Can you give a link?
 
PeterDonis said:
Can you give a link?
I've edited my original post to include the link
 
Phys12 said:
I've edited my original post to include the link

Looking at the link, I think the statement you're asking about is somewhat misleading. You can certainly define a temperature for a system of massive neutrinos even if they are non-relativistic; but the method given in the article for estimating what the temperature of a cosmic neutrino background will be won't work for massive neutrinos after a certain time in the universe's expansion, because that method depends on the ratio of temperatures of the cosmic neutrino background and the cosmic photon background (the CMB) being constant as the universe expands, and that's only true if the neutrinos are relativistic at all times, i.e., massless.
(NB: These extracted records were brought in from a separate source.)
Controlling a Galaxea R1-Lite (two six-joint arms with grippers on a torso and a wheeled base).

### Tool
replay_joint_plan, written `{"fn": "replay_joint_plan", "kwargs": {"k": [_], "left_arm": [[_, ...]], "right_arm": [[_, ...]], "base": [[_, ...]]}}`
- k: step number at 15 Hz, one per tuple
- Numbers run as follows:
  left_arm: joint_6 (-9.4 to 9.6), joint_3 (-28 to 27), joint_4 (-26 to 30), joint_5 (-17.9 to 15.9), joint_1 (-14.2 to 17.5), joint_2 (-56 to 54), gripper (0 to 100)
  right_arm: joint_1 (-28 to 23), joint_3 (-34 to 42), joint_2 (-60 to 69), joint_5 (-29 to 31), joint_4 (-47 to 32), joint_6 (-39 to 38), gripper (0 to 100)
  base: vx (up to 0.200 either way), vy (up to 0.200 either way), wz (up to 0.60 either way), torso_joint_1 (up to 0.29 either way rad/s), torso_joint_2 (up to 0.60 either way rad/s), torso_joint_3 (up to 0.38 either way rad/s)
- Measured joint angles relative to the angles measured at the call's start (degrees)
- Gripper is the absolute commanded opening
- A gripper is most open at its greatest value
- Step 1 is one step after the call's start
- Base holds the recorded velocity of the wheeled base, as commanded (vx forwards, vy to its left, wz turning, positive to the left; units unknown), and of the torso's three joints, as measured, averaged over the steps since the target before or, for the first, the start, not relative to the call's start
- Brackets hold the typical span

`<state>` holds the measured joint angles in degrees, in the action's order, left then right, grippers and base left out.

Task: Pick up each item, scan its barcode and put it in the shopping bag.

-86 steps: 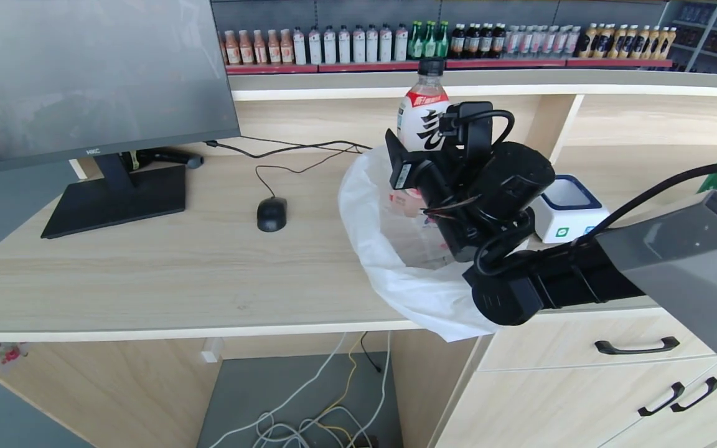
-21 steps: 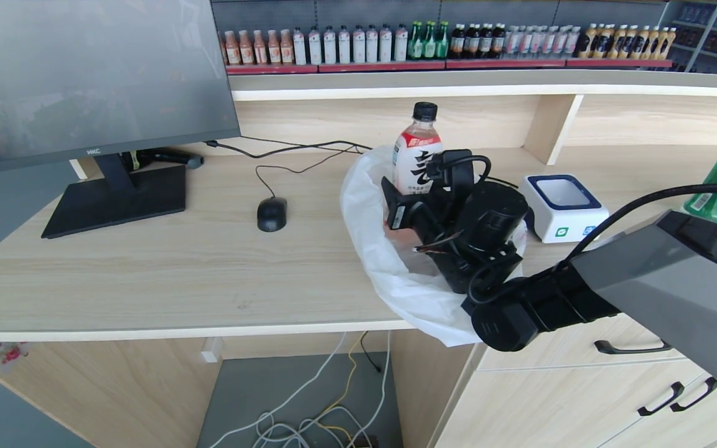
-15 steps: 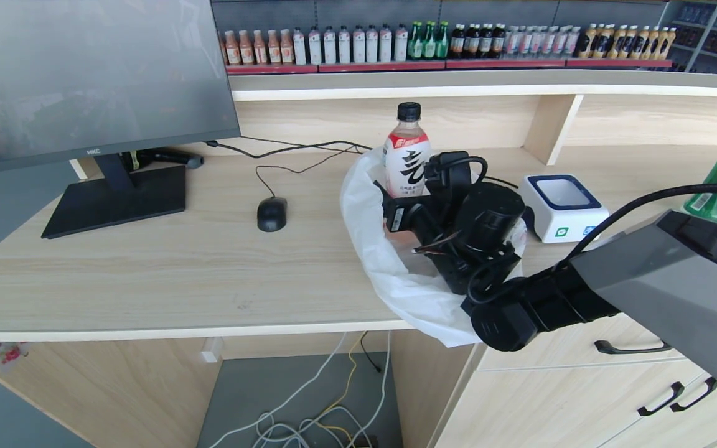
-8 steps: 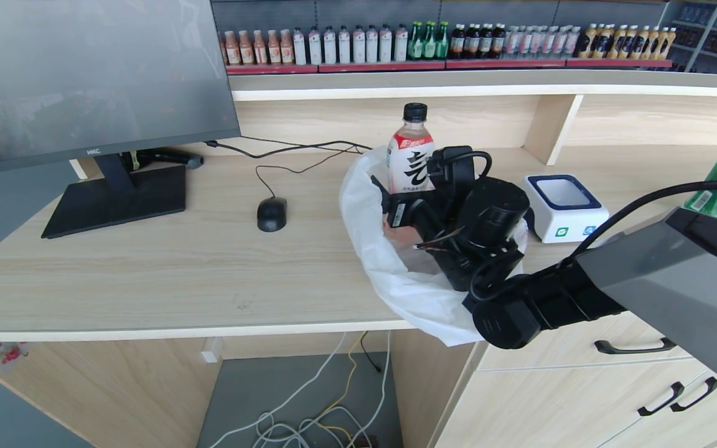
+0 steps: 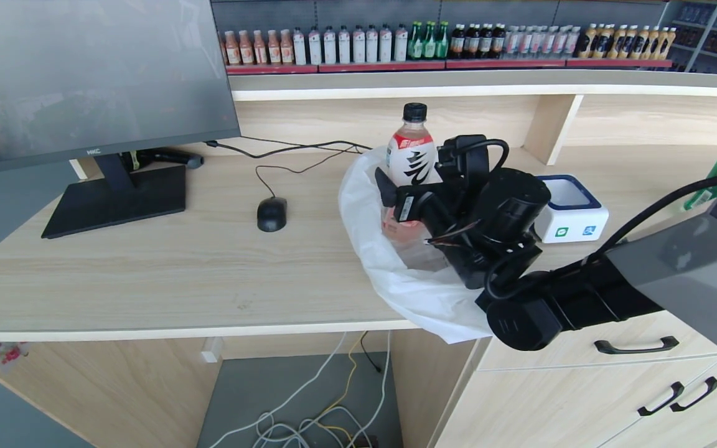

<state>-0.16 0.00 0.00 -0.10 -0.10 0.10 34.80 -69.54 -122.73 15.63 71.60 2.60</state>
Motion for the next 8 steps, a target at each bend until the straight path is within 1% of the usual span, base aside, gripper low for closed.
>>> {"fn": "replay_joint_plan", "kwargs": {"k": [4, 6, 8], "left_arm": [[0.06, 0.0, 0.0, 0.0, 0.0, 0.0, 100], [0.23, 0.0, 0.0, 0.0, 0.0, 0.0, 100], [0.18, 0.0, 0.0, 0.0, 0.0, 0.0, 100]], "right_arm": [[0.6, 5.2, 4.2, 0.0, 0.7, 0.0, 100], [0.8, 9.4, 6.8, 0.0, 2.0, -0.1, 100], [1.0, 14.7, 9.7, 0.0, 5.0, -0.3, 100]], "base": [[0.0, 0.0, 0.0, 0.0, 0.0, 0.0], [0.0, 0.0, 0.0, 0.0, 0.0, 0.0], [0.0, 0.0, 0.0, 0.0, 0.0, 0.0]]}}
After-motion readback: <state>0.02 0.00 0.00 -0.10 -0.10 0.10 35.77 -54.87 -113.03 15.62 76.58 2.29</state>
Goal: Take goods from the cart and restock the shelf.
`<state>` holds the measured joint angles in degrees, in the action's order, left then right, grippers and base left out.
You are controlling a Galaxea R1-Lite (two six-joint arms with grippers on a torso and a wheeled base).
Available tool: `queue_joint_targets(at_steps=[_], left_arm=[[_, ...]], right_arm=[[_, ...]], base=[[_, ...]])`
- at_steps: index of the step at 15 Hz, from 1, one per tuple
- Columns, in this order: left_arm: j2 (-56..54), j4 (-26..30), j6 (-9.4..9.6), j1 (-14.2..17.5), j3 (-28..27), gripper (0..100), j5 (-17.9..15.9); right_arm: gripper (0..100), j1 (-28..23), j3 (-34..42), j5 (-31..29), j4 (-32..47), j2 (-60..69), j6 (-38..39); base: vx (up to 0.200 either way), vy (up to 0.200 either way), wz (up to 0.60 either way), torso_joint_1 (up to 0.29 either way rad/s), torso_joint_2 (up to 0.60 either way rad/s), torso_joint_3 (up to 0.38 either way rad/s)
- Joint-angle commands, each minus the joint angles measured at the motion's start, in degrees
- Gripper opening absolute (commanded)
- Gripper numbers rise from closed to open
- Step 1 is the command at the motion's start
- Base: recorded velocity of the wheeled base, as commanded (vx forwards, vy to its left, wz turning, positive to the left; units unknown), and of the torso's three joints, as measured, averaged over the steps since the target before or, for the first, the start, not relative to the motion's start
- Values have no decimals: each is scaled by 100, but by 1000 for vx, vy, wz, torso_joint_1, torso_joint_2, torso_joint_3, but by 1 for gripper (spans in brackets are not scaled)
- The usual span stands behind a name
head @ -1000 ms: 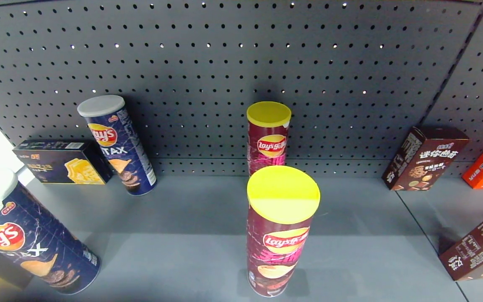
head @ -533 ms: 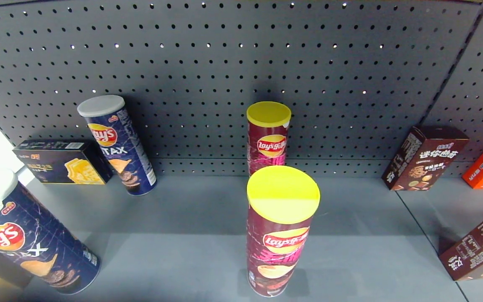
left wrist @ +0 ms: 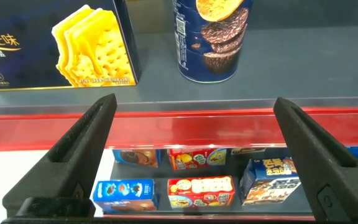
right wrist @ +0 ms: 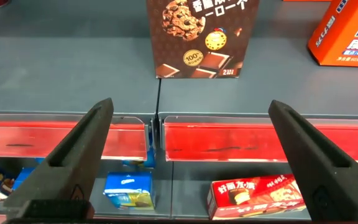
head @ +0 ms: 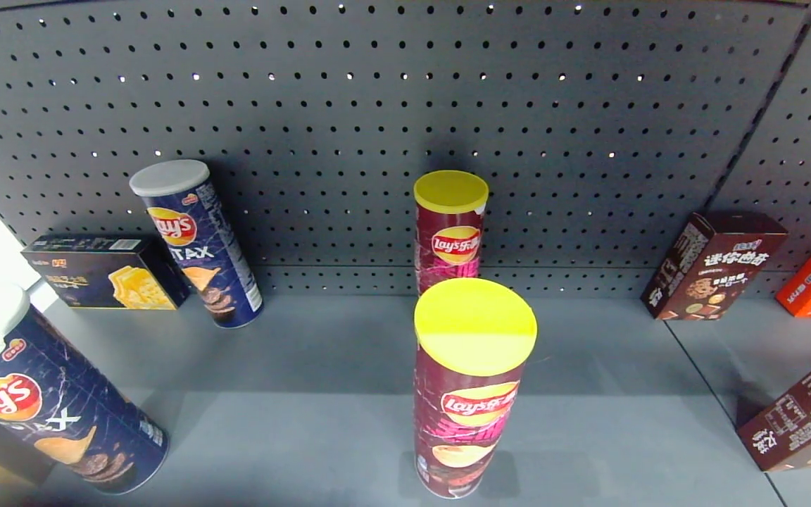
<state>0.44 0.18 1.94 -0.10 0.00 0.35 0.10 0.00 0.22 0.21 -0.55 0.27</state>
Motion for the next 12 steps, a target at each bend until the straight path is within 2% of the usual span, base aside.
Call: queue_joint_targets(at_steps=[1, 12], left_arm=[[0, -1, 0, 1, 0, 100, 0], [0, -1, -9, 1, 0, 100, -18]], right_arm=[[100, -1, 0, 4, -3, 2, 0], [100, -1, 0, 4, 6, 2, 0]], base=[[0, 0, 0, 0, 0, 0], [0, 0, 0, 0, 0, 0]])
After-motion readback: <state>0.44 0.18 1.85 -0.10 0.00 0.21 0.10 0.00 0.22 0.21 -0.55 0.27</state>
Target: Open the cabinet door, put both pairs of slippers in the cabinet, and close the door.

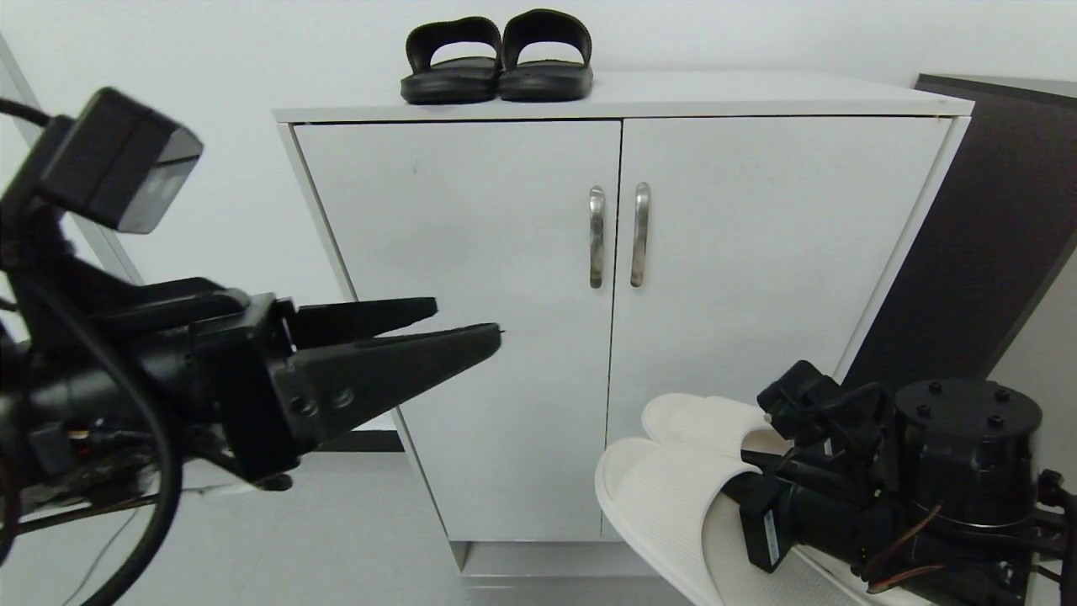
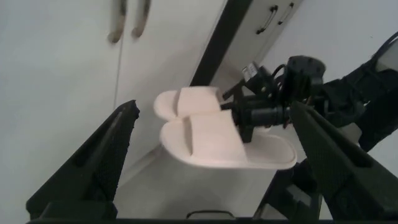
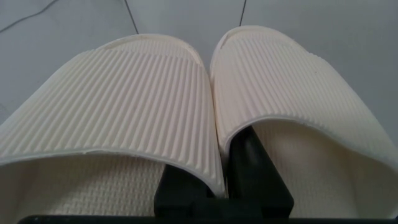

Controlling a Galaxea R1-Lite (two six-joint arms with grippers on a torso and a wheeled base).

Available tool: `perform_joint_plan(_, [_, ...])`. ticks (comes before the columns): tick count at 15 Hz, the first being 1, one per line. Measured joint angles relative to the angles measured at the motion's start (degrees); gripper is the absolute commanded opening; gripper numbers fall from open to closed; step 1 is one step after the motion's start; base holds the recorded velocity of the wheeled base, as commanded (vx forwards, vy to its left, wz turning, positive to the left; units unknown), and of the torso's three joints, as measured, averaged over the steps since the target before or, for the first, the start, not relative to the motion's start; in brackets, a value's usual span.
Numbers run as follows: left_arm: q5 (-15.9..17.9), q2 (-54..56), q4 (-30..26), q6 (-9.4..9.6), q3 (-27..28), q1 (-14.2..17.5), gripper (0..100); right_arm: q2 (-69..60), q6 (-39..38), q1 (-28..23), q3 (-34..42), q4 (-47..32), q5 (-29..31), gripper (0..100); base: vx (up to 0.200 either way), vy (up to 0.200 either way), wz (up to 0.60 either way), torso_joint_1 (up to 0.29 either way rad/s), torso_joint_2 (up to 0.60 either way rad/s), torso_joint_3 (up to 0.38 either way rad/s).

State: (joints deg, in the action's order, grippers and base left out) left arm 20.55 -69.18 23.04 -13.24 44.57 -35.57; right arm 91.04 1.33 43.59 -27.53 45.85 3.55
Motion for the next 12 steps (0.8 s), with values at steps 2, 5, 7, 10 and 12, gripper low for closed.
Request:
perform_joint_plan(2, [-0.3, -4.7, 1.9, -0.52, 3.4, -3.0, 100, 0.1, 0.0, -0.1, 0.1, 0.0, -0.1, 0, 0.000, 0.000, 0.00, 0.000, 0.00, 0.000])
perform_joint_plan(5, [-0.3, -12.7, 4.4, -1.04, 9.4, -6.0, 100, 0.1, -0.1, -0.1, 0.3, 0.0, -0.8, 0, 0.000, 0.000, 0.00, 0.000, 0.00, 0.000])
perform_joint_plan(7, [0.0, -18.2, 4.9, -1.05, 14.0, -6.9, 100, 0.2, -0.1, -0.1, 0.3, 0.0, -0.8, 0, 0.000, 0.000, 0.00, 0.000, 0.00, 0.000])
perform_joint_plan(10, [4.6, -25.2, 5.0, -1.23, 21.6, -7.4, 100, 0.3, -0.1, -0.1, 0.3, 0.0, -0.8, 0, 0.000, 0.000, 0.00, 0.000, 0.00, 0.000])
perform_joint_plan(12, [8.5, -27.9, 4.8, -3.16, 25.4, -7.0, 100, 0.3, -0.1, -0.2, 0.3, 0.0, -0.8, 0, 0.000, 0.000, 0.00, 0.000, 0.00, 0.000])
If the neutrinos are massive, what will happen is that their temperature, once they become non-relativistic, will drop faster as the universe expands than the formula in the article would lead you to expect, so that it will become negligibly different from zero in a fairly short time; after that time, tracking their temperature as the universe expands is meaningless. You have to track their energy density as the universe expands. To put it another way, while the CMB, or a background of massless neutrinos, can be treated as radiation forever, a background of massive neutrinos can't be treated as radiation any more after a certain time in the universe's expansion; it has to be treated as matter instead.